— What is needed —
Filter by the string "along": return the lines of the material that contain it.

— Data —
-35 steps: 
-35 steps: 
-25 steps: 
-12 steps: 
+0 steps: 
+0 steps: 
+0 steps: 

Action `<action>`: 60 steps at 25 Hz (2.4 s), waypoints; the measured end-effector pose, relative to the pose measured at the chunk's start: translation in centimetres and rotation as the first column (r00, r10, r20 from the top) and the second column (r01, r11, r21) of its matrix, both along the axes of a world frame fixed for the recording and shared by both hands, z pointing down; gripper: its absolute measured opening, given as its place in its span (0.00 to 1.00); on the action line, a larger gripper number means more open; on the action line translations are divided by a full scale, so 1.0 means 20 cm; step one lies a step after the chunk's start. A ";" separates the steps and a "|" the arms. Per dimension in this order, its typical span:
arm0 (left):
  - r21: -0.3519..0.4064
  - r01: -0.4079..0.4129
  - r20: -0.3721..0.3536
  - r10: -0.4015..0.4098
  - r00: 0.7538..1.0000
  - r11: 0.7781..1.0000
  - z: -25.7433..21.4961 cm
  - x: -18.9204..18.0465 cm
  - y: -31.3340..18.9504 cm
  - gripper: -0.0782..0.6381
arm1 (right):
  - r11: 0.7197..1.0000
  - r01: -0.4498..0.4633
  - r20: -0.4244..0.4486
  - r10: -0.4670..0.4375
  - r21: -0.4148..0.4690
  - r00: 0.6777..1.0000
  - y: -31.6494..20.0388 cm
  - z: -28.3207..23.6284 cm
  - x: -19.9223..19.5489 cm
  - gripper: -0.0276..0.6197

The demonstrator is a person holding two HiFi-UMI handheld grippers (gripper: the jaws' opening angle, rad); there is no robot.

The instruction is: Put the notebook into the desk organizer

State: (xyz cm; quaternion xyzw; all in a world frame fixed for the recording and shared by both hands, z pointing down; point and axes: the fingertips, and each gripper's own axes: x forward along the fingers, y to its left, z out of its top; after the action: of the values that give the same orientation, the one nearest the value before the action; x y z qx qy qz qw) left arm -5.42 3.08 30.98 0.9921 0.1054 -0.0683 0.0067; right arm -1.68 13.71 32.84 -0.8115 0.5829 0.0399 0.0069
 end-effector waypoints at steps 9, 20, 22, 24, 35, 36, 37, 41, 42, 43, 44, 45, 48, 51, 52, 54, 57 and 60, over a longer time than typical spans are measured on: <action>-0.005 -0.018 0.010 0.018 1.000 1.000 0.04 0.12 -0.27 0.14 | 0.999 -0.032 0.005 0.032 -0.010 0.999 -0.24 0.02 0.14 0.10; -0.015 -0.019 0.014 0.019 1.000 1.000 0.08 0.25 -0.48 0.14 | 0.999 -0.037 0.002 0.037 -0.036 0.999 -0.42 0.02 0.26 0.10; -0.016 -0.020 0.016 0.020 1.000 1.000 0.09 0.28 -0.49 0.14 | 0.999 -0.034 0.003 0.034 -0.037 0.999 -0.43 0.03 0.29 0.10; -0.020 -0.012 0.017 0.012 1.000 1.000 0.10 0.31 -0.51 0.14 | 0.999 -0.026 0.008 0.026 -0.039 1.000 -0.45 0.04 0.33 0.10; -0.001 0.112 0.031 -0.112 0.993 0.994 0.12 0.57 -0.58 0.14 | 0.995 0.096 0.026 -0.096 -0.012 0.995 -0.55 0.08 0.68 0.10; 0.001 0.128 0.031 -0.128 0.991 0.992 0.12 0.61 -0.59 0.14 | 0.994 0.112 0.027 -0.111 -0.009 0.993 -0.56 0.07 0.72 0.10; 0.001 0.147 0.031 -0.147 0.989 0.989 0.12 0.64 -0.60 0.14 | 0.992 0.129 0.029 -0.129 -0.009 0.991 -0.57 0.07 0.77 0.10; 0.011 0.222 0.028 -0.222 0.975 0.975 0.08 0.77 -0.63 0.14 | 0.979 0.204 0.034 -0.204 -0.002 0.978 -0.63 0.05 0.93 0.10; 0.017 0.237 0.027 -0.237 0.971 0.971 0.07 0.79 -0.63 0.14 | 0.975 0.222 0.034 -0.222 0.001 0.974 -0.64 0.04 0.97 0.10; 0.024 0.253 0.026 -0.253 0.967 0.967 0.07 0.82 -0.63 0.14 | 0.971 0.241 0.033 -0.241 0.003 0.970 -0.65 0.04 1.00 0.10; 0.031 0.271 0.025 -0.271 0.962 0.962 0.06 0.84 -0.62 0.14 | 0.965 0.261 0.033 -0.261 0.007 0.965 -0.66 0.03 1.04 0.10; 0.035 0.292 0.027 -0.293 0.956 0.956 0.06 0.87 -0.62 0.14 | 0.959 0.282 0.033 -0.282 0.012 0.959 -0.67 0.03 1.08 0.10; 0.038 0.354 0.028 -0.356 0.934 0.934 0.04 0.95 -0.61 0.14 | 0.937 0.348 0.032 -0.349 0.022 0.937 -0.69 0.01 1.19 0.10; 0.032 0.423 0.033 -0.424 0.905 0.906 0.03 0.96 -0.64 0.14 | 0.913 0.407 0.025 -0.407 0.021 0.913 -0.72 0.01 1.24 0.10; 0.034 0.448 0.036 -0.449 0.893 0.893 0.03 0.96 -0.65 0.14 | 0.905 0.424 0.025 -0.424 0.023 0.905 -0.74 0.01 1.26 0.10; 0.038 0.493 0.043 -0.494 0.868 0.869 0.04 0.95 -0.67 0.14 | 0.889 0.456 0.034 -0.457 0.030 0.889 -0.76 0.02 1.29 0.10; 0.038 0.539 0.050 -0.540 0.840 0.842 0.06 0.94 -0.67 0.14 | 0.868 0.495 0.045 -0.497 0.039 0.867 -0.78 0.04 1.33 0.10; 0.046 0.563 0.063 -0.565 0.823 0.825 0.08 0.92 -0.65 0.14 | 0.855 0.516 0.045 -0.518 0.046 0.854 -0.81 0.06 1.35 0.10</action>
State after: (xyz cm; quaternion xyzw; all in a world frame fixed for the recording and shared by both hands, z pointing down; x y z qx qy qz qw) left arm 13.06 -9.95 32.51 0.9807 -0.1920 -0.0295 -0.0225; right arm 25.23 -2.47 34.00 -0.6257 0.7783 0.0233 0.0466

— Task output —
Action `<action>`: 60 steps at 25 Hz (2.4 s), waypoints; the measured end-effector pose, relative to the pose measured at the chunk's start: translation in centimetres and rotation as the first column (r00, r10, r20 from the top) and the second column (r01, r11, r21) of its matrix, both along the axes of a world frame fixed for the recording and shared by both hands, z pointing down; gripper: its absolute measured opening, given as its place in its span (0.00 to 1.00); on the action line, a larger gripper number means more open; on the action line translations are divided by a full scale, so 1.0 means 20 cm; step one lies a step after the chunk's start. A ";" separates the steps and a "|" the arms. Per dimension in this order, its typical span:
State: (xyz cm; quaternion xyzw; all in a world frame fixed for the recording and shared by both hands, z pointing down; point and axes: the fingertips, and each gripper's own axes: x forward along the fingers, y to its left, z out of its top; after the action: of the values that give the same orientation, the one nearest the value before the action; x y z qx qy qz qw) left arm -5.42 3.08 30.98 0.9921 0.1054 -0.0683 0.0067; right arm -1.68 13.71 32.84 -0.8115 0.5829 0.0399 0.0069

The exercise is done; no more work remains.